Originally published in the Herald Sun, 12 April 2022
Words by Brigid O’Connell
Images by Alex Coppel
The Royal Children’s Hospital (RCH) staff went the extra mile to help Mia Mancini celebrate her seventh birthday while being treated for Rett syndrome.
After two months in hospital, the best birthday present for Mia Mancini was being reunited with her family for cuddles and lunch outside the ward.
The seven-year-old has been a frequent flyer at the RCH since she was diagnosed with the rare genetic neurological and developmental disorder Rett syndrome at age two.
But this is the first birthday she has spent in hospital.
Amelia suffered a month-long health deterioration and merry-go-round of doctors visits. What started as a suspected lingering daycare cold, ended 25 days later with her being carried – passed out – into the emergency department of the RCH.
Two months ago Mia was having non-stop seizures – 180 episodes in 24 hours at one point – which required many stays in intensive care.
And while the seizures virtually wiped the slate clean with her development, putting her in a wheelchair and relying on a nasal feeding tube, now the epilepsy is controlled the focus is on rehabilitation and the path to home.
Mum Chantal said now that her daughter was starting to feel better, she was looking forward to getting back on her feet and using her eye gaze communication device again.
“Anything she’s thinking about, all of her thoughts and feelings, she can communication by looking at the cells on the screen. They speak out loud what she’s trying to say,” said Chantal.
“She looks at ‘I want’ and then looks at ‘cuddles’. One thing she has been saying a lot lately is ‘I want puppy’.
“She is the most resilient and determined strong little girl. She puts the fight in fight. She’s a little warrior.”
There is no cure or specific treatment for Rett syndrome, which progressively affects speech, walking and hand movements.

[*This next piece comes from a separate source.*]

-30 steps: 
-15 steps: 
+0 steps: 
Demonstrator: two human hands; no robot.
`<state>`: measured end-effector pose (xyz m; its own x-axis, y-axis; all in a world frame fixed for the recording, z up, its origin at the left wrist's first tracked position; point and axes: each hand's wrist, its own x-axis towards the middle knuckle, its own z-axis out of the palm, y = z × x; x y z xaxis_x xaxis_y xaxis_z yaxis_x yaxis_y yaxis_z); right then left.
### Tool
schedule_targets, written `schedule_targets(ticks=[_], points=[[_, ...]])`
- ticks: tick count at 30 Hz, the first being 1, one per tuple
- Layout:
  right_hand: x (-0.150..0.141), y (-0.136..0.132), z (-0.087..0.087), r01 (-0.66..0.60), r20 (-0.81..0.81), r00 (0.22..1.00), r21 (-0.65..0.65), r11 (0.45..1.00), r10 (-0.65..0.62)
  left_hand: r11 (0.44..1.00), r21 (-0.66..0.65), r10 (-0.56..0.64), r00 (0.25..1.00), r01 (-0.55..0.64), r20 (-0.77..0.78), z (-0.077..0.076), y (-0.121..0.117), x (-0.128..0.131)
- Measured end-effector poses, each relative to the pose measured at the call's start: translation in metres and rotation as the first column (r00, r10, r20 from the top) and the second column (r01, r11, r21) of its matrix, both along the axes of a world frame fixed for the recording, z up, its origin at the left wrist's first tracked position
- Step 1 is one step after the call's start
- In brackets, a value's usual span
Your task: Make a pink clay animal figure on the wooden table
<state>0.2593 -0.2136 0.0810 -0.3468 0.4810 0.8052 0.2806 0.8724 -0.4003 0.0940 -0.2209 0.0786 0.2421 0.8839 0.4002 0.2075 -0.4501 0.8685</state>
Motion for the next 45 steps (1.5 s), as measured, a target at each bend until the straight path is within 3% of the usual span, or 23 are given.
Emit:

But under the care of senior neurologist Andrew Kornberg, a team of allied health therapists and a clinical trial testing a new treatment aiming to improve her hand function and communication, Chantal said they were supporting Mia to be “the best she can be”.
“What Andrew has done for our family, it makes me emotional. He’s an angel without wings,” she said.
“He’s the most amazing person that ever came into our lives. Everyone at the RCH has provided us with the most amazing care, not just for Mia, but they look after the whole family.
“The support they provide families at their hardest moments is just exceptional.”